Exercise aim: In the data below, find every line with the string "frame" and pull it out.

Supplied material:

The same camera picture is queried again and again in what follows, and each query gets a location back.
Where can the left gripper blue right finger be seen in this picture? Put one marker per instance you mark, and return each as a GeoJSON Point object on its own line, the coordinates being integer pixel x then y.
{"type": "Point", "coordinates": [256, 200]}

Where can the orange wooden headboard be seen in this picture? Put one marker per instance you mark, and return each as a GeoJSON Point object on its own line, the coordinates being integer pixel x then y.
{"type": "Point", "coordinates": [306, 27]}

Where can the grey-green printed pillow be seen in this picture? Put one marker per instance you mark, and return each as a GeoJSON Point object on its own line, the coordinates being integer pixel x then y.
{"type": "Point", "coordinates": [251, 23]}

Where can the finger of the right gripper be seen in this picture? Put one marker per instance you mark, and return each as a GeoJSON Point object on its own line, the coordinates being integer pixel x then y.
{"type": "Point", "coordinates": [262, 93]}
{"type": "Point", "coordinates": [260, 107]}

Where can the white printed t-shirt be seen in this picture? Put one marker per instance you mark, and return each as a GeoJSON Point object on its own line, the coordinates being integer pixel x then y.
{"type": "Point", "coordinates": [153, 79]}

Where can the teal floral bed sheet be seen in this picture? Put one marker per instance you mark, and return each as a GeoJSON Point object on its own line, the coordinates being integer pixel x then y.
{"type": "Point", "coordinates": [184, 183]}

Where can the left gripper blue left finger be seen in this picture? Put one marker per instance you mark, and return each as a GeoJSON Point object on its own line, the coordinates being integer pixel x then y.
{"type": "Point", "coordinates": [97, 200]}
* * *
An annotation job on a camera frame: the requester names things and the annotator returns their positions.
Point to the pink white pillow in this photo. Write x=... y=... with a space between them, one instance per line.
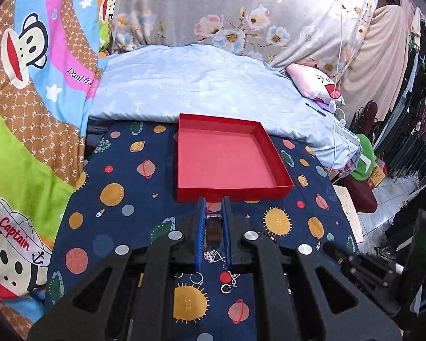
--
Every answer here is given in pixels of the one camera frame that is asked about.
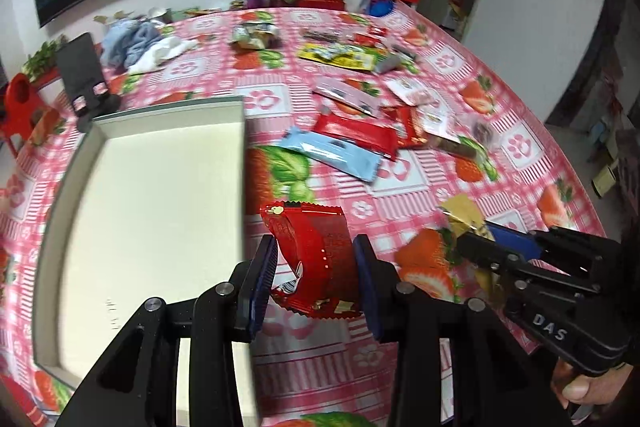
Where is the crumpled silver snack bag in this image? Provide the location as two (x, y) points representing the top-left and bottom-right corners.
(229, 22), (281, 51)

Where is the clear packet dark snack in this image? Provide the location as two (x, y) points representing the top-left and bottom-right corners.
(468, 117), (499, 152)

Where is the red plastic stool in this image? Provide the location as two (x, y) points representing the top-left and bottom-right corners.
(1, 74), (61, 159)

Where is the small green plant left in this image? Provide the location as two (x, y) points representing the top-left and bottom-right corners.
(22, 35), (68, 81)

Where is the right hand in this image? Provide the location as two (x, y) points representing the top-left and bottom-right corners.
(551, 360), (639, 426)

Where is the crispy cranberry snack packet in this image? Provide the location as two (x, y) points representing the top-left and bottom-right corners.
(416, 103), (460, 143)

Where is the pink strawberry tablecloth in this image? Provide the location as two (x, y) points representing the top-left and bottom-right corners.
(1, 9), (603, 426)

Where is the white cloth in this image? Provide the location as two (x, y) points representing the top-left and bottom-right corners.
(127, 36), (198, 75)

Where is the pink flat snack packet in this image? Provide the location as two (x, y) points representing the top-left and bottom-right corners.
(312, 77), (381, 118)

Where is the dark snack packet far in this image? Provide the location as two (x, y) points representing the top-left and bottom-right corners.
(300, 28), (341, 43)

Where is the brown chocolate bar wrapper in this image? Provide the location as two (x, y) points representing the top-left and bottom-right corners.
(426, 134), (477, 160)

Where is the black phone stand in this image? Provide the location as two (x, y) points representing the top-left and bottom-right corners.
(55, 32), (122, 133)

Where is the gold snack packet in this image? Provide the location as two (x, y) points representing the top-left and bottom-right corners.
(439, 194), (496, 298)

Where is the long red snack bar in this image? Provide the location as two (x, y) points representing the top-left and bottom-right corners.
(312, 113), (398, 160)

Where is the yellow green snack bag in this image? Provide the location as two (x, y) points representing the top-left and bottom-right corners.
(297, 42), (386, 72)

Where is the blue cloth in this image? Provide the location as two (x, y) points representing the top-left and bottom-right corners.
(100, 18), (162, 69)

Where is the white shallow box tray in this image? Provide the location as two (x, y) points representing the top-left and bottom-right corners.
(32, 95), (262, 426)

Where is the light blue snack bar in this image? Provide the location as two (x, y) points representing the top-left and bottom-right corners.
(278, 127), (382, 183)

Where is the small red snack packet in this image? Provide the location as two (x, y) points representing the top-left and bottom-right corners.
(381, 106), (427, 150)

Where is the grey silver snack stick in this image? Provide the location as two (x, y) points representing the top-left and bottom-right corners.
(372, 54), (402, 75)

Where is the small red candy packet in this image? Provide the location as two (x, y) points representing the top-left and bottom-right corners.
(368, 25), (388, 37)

Task result:
An annotation job on a camera frame: the requester names things and the annotator returns their positions.
Every answer here is given in pixels of the one camera frame that is asked about.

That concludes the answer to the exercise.